I wasn't the only one with perception confusion yesterday. The dog that has to be goaded into the water on the hottest day of the year decided to go paddling on one of the coldest.

Sunday, 3 December 2017

November in a rush


I have a list on my desk headed "Posts for November" - I could rip it up and pretend it never existed or I could just race through the subjects and call it a 'November Review'.
The beautiful picture above was taken on a wonderfully tranquil November morning. Our photography group had had to abandon several visits to Tuzla/Boğazici at the beginning of the year due to bad weather, but this day was perfect and the flamingos and cormorants  posed for snaps too.

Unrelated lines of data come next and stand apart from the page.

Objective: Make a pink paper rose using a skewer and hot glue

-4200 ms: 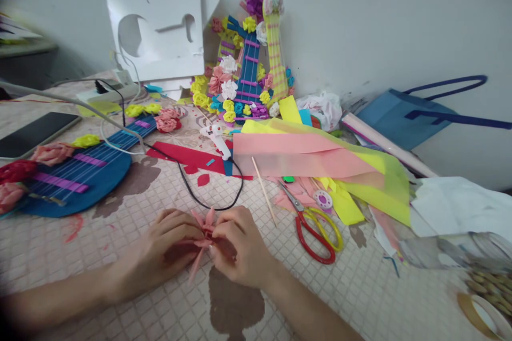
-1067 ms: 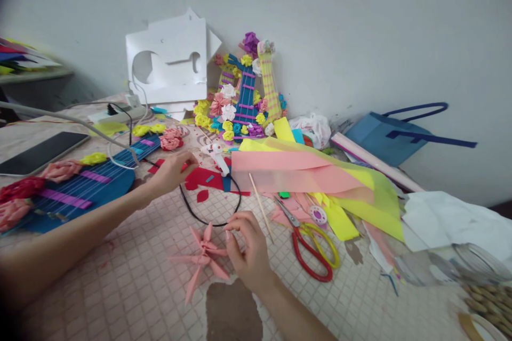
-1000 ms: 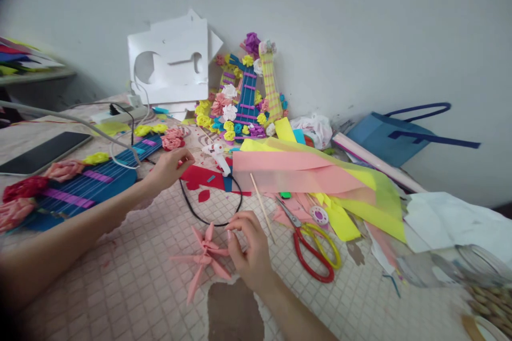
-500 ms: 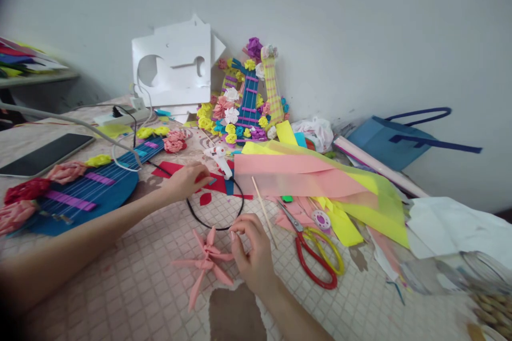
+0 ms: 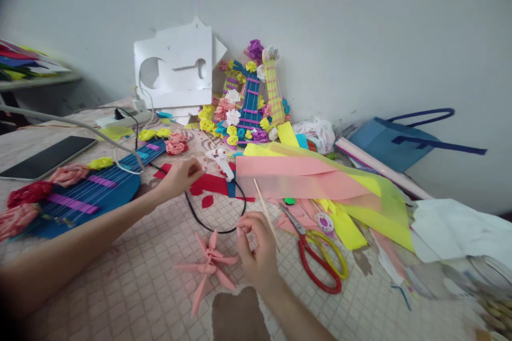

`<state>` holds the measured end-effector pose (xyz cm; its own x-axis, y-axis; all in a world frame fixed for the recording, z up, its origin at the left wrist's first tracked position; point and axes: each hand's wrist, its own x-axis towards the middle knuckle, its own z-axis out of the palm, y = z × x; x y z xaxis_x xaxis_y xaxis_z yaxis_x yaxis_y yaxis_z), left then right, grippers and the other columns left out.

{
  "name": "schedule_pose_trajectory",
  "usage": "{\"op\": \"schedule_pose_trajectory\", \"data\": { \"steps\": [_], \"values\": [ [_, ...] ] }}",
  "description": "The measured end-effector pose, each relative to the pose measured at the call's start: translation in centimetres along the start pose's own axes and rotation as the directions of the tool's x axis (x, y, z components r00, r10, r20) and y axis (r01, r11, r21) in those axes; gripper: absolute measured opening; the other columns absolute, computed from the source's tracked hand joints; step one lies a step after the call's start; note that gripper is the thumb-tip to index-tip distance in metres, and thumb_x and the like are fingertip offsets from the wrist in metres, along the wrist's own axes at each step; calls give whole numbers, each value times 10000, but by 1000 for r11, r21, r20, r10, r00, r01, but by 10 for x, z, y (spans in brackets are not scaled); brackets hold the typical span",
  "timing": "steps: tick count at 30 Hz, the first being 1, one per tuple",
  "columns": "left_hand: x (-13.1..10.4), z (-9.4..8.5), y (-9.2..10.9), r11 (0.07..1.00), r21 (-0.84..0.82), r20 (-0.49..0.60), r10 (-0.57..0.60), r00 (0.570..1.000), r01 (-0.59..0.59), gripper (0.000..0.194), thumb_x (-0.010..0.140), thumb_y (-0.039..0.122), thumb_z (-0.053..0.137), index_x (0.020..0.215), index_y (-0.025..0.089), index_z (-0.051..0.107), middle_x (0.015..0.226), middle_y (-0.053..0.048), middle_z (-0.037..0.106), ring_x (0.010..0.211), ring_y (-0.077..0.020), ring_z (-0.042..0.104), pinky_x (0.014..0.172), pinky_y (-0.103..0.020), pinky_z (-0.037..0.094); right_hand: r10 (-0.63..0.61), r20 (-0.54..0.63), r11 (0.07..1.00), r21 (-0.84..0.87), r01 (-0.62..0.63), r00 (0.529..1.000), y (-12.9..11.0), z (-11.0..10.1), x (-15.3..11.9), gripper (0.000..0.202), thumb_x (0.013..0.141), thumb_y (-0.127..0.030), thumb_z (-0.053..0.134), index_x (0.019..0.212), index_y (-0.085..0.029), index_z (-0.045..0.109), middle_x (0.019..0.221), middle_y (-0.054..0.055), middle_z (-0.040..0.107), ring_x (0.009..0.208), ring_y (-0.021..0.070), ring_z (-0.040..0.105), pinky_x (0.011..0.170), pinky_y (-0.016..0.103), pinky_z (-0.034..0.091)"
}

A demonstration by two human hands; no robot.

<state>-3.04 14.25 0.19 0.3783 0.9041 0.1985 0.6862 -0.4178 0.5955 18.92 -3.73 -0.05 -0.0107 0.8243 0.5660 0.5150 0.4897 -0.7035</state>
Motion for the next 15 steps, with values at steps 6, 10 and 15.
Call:
{"op": "schedule_pose_trajectory", "data": {
  "steps": [6,10,15],
  "values": [
    [-1,-7,-20,986,-167,-17,-35,999,32,303,910,315,541,1163,148,538,1153,-88,572,972,-204,595,818,-404,520,-1,64,959,-283,19,998,25,19,74,239,813,-279,571,1028,-185,526,990,91,556,924,226,520,808,387,448],
    [-1,-6,-25,959,-268,-9,-96,995,90,306,911,315,541,1168,150,536,1162,-89,568,980,-206,592,825,-408,518,34,115,931,-365,11,993,51,49,128,266,729,-338,662,917,-170,577,916,100,584,926,266,509,836,425,420],
    [0,-9,-28,902,-401,12,-167,986,157,312,909,315,542,1174,150,533,1168,-90,565,988,-210,590,829,-412,516,85,148,946,-321,-34,985,66,73,156,135,723,-290,621,673,-181,559,704,48,567,761,217,525,725,336,411]
  ]
}}
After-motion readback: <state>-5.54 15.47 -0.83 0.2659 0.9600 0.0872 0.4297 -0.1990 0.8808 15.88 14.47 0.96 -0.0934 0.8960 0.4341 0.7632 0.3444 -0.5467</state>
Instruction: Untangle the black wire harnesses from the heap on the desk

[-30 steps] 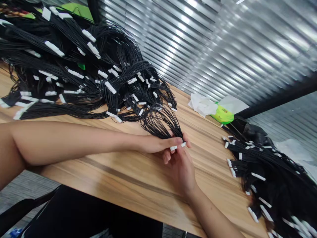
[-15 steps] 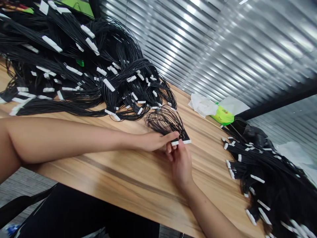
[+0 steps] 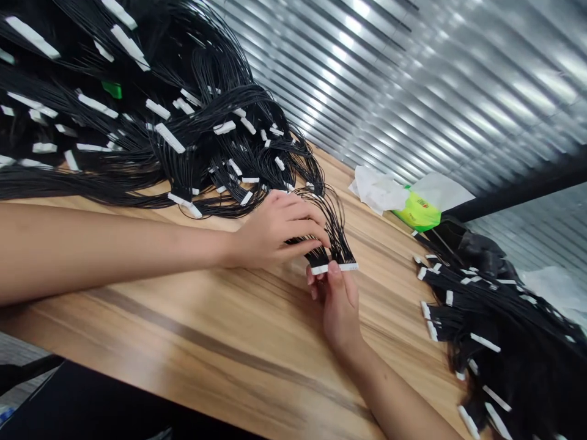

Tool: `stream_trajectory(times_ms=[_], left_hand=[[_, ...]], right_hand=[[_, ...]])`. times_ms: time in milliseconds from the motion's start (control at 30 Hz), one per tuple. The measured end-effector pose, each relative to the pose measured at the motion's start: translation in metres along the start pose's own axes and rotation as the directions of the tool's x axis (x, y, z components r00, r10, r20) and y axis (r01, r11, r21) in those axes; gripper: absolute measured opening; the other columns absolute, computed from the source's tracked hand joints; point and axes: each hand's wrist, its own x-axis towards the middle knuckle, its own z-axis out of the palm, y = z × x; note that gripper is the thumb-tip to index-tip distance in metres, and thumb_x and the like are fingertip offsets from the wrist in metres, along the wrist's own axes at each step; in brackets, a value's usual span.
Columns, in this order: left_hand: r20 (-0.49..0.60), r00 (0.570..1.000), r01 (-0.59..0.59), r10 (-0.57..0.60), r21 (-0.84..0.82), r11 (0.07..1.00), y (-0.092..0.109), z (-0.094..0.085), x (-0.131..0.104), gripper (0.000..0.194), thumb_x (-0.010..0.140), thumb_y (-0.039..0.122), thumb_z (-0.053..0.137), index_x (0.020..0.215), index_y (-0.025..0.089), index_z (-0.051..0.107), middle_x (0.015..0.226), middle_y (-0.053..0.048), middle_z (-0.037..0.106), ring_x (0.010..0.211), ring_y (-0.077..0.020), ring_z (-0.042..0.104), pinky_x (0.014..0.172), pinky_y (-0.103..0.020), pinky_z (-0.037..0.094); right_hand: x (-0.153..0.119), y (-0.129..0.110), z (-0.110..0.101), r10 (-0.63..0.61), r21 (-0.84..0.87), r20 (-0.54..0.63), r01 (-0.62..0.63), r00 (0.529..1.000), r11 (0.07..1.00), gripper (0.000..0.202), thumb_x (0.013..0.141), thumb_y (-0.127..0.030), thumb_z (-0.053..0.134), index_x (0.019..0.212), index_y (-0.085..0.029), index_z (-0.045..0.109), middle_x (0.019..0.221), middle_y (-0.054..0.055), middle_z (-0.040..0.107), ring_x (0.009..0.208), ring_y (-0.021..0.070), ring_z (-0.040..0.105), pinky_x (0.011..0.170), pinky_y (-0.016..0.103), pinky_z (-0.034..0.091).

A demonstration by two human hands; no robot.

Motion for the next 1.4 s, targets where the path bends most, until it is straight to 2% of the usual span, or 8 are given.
stream_trajectory(times_ms=[167,400,733,1000,1100,1200,1267,1400], left_hand=[[0.087,0.995,-0.068,0.055,0.159,0.985,-0.018,0.001,0.003,0.018,0.092,0.039,0.054,0.094,0.029,0.069,0.096,0.003,0.071,0.088,-0.0139,0.056,0.082,-0.034,0.027],[0.181,0.978,-0.130,0.100,0.165,0.978,-0.025,0.001,0.003,0.022,0.095,0.037,0.049,0.093,0.025,0.067,0.100,0.003,0.071,0.092,-0.0138,0.056,0.084,-0.033,0.029],[0.160,0.933,-0.357,0.321,0.341,0.870,-0.024,-0.005,0.010,0.018,0.096,0.032,0.047,0.093,0.029,0.065,0.097,0.008,0.072,0.085,-0.0092,0.060,0.074,-0.031,0.031],[0.144,0.956,-0.276,0.256,0.135,0.952,-0.022,-0.007,0.008,0.034,0.092,0.049,0.048,0.075,0.024,0.063,0.061,0.004,0.060,0.061,-0.0095,0.054,0.072,-0.031,0.036],[0.180,0.861,-0.466,0.476,-0.098,0.879,-0.013,-0.011,0.005,0.021,0.089,0.044,0.054,0.080,0.030,0.066,0.059,0.005,0.060,0.054,-0.0086,0.053,0.070,-0.027,0.042],[0.041,0.732,-0.648,0.680,-0.265,0.714,0.000,-0.013,0.004,0.006,0.084,0.033,0.064,0.086,0.039,0.067,0.066,0.010,0.064,0.059,-0.0044,0.058,0.069,-0.017,0.047],[0.022,0.765,-0.600,0.643,-0.337,0.726,0.003,-0.013,0.002,0.014,0.079,0.036,0.069,0.087,0.047,0.065,0.074,0.015,0.068,0.065,-0.0026,0.062,0.068,-0.015,0.049],[0.271,0.881,-0.286,0.388,-0.348,0.893,-0.006,-0.012,-0.002,0.022,0.082,0.037,0.064,0.093,0.056,0.064,0.090,0.016,0.072,0.079,-0.0088,0.068,0.084,-0.026,0.050]], right_hand=[[-0.001,-0.002,-0.002,0.028,-0.004,-0.020,-0.028,0.999,1.000,0.035,0.087,-0.051,0.055,0.071,-0.020,0.053,0.063,-0.003,0.054,0.050,0.0088,0.043,0.046,0.022,0.035],[0.002,0.005,-0.009,0.002,-0.121,0.022,0.001,1.000,0.993,0.034,0.090,-0.049,0.052,0.074,-0.020,0.057,0.067,-0.001,0.056,0.057,0.0107,0.048,0.051,0.024,0.038],[0.006,0.002,-0.007,0.073,-0.171,0.038,-0.066,0.997,0.983,0.038,0.086,-0.053,0.054,0.069,-0.020,0.056,0.063,-0.001,0.055,0.055,0.0124,0.048,0.052,0.026,0.039],[0.005,0.002,-0.006,0.078,-0.151,0.004,-0.077,0.997,0.986,0.039,0.084,-0.056,0.056,0.069,-0.020,0.056,0.062,-0.002,0.056,0.054,0.0126,0.048,0.053,0.026,0.040],[0.006,0.002,-0.006,0.076,-0.126,-0.060,-0.083,0.995,0.989,0.039,0.083,-0.057,0.056,0.069,-0.021,0.056,0.061,-0.002,0.055,0.053,0.0134,0.045,0.052,0.027,0.040],[0.006,0.002,-0.006,0.049,-0.119,-0.068,-0.057,0.996,0.991,0.036,0.085,-0.054,0.055,0.069,-0.022,0.056,0.064,-0.002,0.056,0.056,0.0147,0.046,0.054,0.028,0.040],[0.007,0.001,-0.006,0.050,-0.113,-0.061,-0.056,0.997,0.992,0.035,0.085,-0.054,0.055,0.068,-0.022,0.055,0.062,-0.002,0.054,0.056,0.0154,0.046,0.053,0.029,0.039],[0.007,-0.003,-0.004,0.083,-0.093,-0.081,-0.091,0.993,0.991,0.037,0.079,-0.057,0.061,0.065,-0.023,0.054,0.056,-0.003,0.047,0.050,0.0140,0.038,0.047,0.028,0.034]])
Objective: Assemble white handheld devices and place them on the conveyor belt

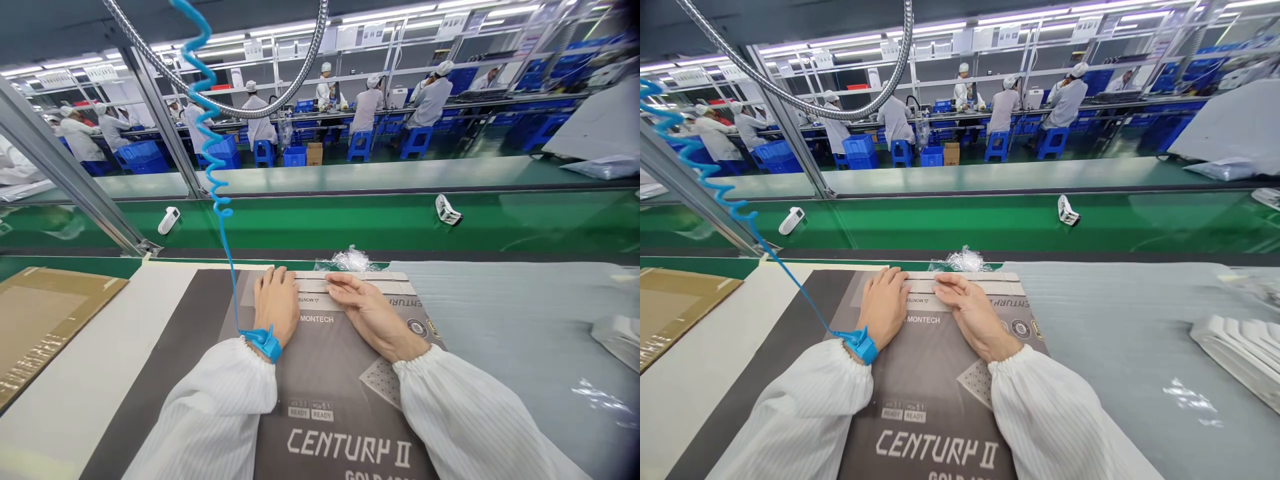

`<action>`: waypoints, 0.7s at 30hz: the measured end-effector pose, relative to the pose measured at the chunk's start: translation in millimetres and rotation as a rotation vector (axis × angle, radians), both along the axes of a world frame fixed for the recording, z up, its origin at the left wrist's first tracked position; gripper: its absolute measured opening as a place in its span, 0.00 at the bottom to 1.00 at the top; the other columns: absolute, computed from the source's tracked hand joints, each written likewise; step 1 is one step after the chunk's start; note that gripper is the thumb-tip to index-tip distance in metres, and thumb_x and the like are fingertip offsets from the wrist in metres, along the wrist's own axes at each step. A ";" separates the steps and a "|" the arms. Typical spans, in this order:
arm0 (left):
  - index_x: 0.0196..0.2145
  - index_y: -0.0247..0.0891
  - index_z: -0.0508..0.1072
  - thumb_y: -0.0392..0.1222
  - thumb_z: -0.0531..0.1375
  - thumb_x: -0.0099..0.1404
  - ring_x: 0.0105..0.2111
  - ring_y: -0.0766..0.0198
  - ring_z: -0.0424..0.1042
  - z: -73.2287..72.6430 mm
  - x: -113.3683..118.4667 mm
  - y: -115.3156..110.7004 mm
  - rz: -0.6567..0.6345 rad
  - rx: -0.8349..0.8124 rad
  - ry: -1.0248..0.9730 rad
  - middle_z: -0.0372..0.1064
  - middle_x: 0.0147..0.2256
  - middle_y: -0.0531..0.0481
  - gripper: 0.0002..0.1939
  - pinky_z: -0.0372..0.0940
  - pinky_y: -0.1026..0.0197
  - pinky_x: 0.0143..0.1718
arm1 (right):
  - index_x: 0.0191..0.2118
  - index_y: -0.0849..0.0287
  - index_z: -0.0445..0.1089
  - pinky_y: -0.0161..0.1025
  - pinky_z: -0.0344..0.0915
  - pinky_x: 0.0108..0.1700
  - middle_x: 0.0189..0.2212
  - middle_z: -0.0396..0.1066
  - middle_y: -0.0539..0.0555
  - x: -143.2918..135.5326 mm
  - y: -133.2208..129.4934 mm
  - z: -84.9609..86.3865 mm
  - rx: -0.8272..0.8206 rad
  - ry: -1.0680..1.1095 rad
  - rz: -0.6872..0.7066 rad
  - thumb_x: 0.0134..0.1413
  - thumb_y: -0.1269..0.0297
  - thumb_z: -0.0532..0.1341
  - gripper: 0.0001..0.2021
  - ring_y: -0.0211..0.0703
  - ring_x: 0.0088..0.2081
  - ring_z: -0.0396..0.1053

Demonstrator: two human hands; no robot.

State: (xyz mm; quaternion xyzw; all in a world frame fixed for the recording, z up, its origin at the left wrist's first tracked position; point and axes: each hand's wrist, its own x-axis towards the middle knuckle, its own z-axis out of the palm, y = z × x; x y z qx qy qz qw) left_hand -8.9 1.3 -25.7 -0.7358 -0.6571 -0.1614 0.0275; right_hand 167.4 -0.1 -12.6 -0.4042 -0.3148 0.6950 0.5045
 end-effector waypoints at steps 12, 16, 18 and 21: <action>0.51 0.38 0.71 0.40 0.48 0.73 0.61 0.47 0.58 1.9 0.8 -0.6 0.007 -0.017 0.002 0.66 0.58 0.43 0.16 0.57 0.44 0.58 | 0.37 0.57 0.76 0.41 0.57 0.63 0.38 0.75 0.50 0.6 0.4 -2.0 0.006 0.001 0.008 0.38 0.70 0.74 0.16 0.39 0.45 0.71; 0.51 0.38 0.71 0.40 0.47 0.73 0.61 0.47 0.58 1.9 0.9 -1.1 0.005 -0.011 0.000 0.66 0.58 0.43 0.16 0.57 0.44 0.58 | 0.36 0.56 0.76 0.42 0.57 0.64 0.38 0.75 0.50 0.5 -0.1 -0.7 0.011 -0.007 0.005 0.38 0.70 0.74 0.15 0.40 0.45 0.71; 0.51 0.38 0.71 0.40 0.47 0.73 0.61 0.47 0.58 1.6 0.7 -1.2 0.004 -0.005 -0.004 0.66 0.58 0.42 0.16 0.57 0.44 0.57 | 0.36 0.56 0.76 0.43 0.57 0.64 0.38 0.75 0.51 0.2 -0.1 -0.2 0.012 -0.014 0.003 0.38 0.70 0.74 0.14 0.41 0.46 0.71; 0.51 0.39 0.71 0.40 0.47 0.72 0.62 0.47 0.58 1.4 0.7 -0.9 0.006 -0.006 -0.008 0.66 0.58 0.42 0.16 0.56 0.44 0.57 | 0.36 0.56 0.76 0.42 0.57 0.63 0.37 0.74 0.51 0.0 -0.1 0.3 0.010 -0.019 0.005 0.39 0.69 0.73 0.14 0.41 0.46 0.71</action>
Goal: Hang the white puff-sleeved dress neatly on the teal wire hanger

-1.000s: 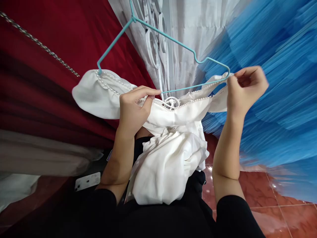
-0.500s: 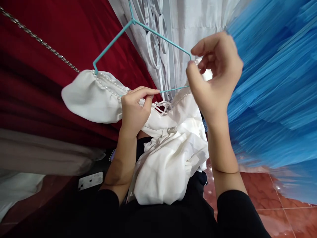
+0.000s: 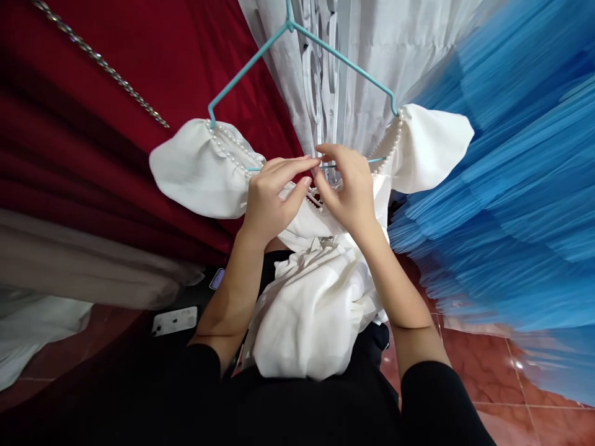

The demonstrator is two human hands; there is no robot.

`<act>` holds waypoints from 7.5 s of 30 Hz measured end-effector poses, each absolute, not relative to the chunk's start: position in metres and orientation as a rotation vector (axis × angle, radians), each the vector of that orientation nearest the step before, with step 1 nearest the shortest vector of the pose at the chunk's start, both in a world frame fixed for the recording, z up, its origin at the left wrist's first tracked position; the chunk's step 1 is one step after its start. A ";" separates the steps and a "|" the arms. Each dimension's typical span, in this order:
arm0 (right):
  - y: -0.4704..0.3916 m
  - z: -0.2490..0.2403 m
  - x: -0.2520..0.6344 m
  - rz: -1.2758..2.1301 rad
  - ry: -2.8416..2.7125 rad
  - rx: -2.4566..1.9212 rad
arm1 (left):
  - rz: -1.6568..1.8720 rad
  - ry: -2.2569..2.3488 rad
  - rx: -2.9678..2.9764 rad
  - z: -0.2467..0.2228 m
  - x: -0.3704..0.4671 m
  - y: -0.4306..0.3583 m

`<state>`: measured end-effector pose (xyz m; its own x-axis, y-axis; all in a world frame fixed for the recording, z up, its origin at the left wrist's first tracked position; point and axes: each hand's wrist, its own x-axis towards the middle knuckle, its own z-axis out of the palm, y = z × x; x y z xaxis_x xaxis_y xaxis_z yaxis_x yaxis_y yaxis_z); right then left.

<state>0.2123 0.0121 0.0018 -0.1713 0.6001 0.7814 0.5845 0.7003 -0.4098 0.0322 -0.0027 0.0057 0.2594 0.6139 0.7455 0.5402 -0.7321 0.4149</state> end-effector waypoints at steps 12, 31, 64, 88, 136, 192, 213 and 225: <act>0.009 -0.008 0.204 -0.093 -1.764 -0.954 | 2.212 1.354 2.009 0.018 -0.034 0.033; 0.011 -0.007 0.201 -0.089 -1.772 -0.895 | 1.506 1.465 1.799 -0.004 -0.062 -0.021; 0.036 0.045 0.314 -0.312 -1.829 -1.119 | 1.542 1.444 2.344 0.016 -0.018 -0.001; 0.005 -0.011 0.264 -0.238 -1.872 -0.822 | 1.485 1.372 2.323 0.016 -0.003 -0.004; 0.005 -0.007 0.226 -0.106 -1.645 -0.730 | 2.545 1.102 1.940 0.063 -0.094 0.047; 0.023 0.077 0.264 -0.038 -1.430 -0.714 | 1.532 1.139 2.337 0.011 0.033 -0.002; 0.010 -0.018 0.197 -0.194 -1.784 -0.805 | 2.344 1.235 2.065 0.000 0.017 0.020; 0.028 -0.023 0.217 -0.208 -1.815 -0.828 | 2.733 1.145 1.725 0.007 -0.057 0.074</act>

Bodrum staged a far ranging three day motor rally in mid-November which I managed to miss completely, so no pictures I'm afraid.  Later in the month there was 'Bodrun'.  A two day event with races in all distances from 5km to 100km.  I did at least catch the very end as the long distance runners staggered back.


These lovely crocus flowers made their annual November appearance proving that we really do have a 'last spring' rather than Autumn.  The weather has been kind too. I have only fired up the wood stove 3 times and that was more for effect than necessity.


I went to two historical/archaeological talks. The first was a lecture on the two Artemisias and Ada; super powerful female rulers in Halicarnassus. School children from Gümüşlük acted out scenes from Artemis 1 and 11's greatest victories. All history should be taught like this - they will never get the two rulers mixed up ( as I sometimes do) .  The second talk was on the excavations at Gebekli Tepe which have changed everything I learnt about pre-history at university.  I went with great expectation to the  English talk but was very disappointed.  A mere 18 minutes of lack-lustre reading from a script, I wish I'd gone to the talk in Turkish which lasted over twice as long but was packed solid.

It has been a bumper year for olives. Mine are still on the trees so I have missed the chance to make high quality oil as we have had a couple of downpours.  Any olives picked now will produce greater quantities of oil but at a higher acidity.  Usually I have plenty of offers from neighbours to pick my olives but everyone has so many of their own this year, no one wants mine. My nearest neighbour tells me I have 24 olive trees and I thought it odd that in 25 years I have never counted but he has.   Any one want any olives?